Recorded data:
######
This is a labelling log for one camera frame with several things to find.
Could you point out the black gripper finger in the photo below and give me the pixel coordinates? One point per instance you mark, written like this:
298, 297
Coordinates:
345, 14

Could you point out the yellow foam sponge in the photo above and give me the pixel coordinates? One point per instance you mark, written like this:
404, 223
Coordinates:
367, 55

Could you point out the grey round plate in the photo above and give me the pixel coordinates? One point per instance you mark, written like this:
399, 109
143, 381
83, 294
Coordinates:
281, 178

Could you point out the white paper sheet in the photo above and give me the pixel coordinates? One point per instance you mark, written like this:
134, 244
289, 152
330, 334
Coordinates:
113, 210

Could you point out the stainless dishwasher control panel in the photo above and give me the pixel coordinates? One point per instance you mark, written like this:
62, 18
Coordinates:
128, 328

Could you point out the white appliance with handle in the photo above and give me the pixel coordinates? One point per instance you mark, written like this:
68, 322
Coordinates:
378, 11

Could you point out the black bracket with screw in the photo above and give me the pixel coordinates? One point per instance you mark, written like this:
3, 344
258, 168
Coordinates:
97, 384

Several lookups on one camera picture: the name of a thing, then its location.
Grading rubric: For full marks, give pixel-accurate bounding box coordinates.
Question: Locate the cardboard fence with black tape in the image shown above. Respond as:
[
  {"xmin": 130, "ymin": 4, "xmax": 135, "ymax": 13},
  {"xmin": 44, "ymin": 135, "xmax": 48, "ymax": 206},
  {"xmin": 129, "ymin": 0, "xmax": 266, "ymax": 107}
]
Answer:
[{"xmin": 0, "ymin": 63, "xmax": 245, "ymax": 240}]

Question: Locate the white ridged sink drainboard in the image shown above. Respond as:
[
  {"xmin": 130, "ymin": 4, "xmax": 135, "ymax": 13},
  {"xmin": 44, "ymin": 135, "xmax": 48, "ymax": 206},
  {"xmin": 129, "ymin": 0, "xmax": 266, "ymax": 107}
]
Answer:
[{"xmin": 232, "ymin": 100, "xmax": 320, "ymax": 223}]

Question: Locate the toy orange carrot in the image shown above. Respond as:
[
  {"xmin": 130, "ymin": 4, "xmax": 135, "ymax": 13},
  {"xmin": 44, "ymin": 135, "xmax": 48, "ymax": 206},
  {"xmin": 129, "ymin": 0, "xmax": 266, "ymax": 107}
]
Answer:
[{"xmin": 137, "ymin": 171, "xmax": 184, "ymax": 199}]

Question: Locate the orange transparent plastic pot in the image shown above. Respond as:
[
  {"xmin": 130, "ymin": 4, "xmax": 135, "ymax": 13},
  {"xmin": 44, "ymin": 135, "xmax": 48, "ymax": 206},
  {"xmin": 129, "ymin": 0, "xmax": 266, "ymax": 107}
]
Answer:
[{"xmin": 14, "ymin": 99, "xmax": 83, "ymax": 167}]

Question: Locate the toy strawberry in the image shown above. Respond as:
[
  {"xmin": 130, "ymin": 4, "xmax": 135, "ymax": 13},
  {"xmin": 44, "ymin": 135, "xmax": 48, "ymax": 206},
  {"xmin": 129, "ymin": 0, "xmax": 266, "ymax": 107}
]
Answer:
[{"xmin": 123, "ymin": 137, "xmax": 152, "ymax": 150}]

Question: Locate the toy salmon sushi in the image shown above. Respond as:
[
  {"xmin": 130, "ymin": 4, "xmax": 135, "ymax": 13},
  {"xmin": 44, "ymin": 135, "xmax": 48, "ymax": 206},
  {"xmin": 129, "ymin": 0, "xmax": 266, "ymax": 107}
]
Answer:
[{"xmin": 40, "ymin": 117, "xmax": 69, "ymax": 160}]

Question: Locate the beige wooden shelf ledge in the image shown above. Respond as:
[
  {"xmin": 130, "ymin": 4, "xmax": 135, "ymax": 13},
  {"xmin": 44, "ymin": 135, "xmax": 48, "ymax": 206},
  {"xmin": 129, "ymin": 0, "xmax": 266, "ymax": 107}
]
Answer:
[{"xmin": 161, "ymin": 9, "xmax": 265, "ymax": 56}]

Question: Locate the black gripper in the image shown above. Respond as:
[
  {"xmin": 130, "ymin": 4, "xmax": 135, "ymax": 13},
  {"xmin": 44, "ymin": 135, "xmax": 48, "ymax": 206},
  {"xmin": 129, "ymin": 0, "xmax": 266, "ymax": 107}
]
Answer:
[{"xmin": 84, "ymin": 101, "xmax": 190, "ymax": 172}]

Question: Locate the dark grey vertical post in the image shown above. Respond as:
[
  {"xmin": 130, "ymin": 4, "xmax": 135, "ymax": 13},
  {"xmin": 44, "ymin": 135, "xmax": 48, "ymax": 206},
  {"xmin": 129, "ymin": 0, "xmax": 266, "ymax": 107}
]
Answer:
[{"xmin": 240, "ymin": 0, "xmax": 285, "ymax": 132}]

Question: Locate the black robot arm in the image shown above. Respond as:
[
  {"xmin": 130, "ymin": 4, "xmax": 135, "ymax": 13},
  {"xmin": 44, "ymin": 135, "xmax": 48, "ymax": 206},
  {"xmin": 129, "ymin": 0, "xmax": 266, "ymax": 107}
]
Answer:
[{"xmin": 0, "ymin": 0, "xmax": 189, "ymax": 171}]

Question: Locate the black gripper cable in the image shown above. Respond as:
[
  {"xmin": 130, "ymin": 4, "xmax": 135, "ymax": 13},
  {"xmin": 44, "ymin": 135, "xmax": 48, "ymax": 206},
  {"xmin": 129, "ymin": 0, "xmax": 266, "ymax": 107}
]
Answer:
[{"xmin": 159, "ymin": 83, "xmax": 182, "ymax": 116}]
######
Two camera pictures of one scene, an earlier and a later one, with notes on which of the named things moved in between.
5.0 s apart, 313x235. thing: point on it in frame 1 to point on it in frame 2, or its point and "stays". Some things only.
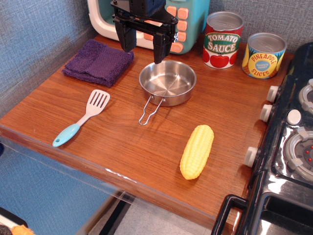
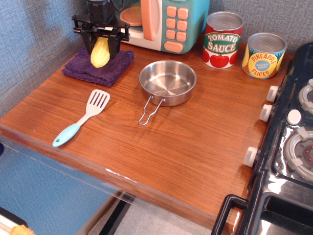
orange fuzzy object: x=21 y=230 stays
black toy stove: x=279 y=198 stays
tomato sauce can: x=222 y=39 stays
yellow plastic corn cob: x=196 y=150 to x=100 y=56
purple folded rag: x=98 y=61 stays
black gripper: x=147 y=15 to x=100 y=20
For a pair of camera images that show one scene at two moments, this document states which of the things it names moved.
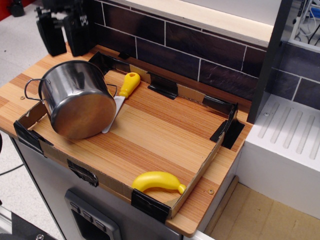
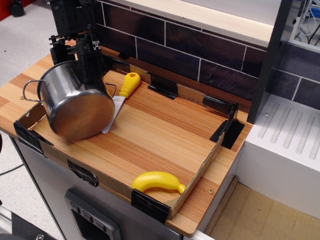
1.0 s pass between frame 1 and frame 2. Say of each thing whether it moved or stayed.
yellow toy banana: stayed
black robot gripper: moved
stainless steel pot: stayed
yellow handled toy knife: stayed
######
Exercise requirements: Scan the records above for the word "stays". Copy each line that has it.

Worked solution:
5.0 s apart, 313x235. thing: point on it in frame 1 to point on it in frame 2, or its point and "stays". Some things only.
orange fuzzy object: x=21 y=230 stays
black toy stove: x=279 y=198 stays
tomato sauce can: x=222 y=39 stays
purple folded rag: x=98 y=61 stays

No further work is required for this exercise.